Save and load¶

`save`(array, urlpath[, contiguous])	Save an array to a file.
`open`(urlpath[, mode, offset])	Open a persistent SChunk, NDArray, a remote C2Array, a Proxy, a DictStore, EmbedStore, or TreeStore.
`load`(urlpath[, offset])	Load a persistent Blosc2 object into memory.
`save_array`(arr, urlpath[, chunksize])	Save a serialized NumPy array to a specified file path.
`load_array`(urlpath[, dparams])	Load a serialized NumPy array from a file.
`save_tensor`(tensor, urlpath[, chunksize])	Save a serialized PyTorch or TensorFlow tensor or NumPy array to a specified file path.
`load_tensor`(urlpath[, dparams])	Load a serialized PyTorch or TensorFlow tensor or NumPy array from a file.
`from_cframe`(cframe[, copy])	Create a EmbedStore, NDArray, SChunk, BatchArray or ObjectArray instance from a contiguous frame buffer.

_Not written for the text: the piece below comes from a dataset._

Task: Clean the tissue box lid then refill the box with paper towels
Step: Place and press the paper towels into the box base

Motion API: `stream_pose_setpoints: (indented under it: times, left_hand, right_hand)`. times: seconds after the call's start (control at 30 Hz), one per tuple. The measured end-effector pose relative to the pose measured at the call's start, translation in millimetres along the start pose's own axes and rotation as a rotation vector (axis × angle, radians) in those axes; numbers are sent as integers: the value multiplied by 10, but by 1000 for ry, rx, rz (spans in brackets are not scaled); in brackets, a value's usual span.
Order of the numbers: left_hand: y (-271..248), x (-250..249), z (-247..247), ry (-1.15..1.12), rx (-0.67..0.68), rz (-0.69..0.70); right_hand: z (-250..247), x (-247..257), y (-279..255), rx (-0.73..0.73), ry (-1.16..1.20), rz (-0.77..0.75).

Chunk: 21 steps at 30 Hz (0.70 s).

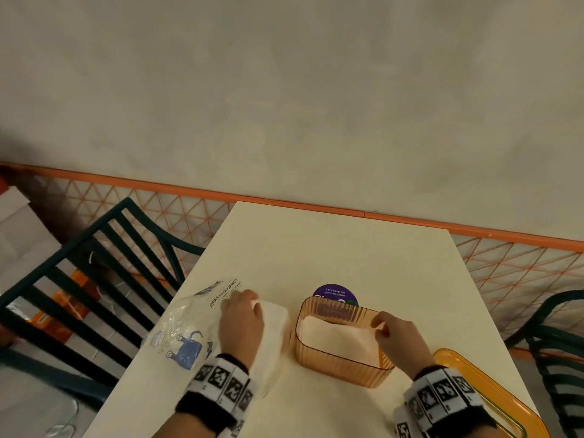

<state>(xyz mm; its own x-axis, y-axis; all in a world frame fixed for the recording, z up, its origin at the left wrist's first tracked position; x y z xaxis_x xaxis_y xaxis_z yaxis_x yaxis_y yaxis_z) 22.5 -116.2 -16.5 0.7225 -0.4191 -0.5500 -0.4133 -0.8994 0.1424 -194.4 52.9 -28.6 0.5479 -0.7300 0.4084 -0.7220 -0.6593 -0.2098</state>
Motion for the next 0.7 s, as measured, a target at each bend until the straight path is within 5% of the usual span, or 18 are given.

blosc2.save(array: NDArray, urlpath: str, contiguous=True, **kwargs: Any) → None[source]¶

Save an array to a file.

Parameters:

array¶ (NDArray) – The array to be saved.
urlpath¶ (str) – The path to the file where the array will be saved.
contiguous¶ (bool, optional) – Whether to store the array contiguously.
kwargs¶ (dict, optional) – Keyword arguments that are supported by the save() method.

Examples

>>> import blosc2
>>> import numpy as np
>>> # Create an array
>>> array = blosc2.arange(0, 100, dtype=np.int64, shape=(10, 10))
>>> # Save the array to a file
>>> blosc2.save(array, "array.b2", mode="w")

Open a persistent SChunk, NDArray, a remote C2Array, a Proxy, a DictStore, EmbedStore, or TreeStore.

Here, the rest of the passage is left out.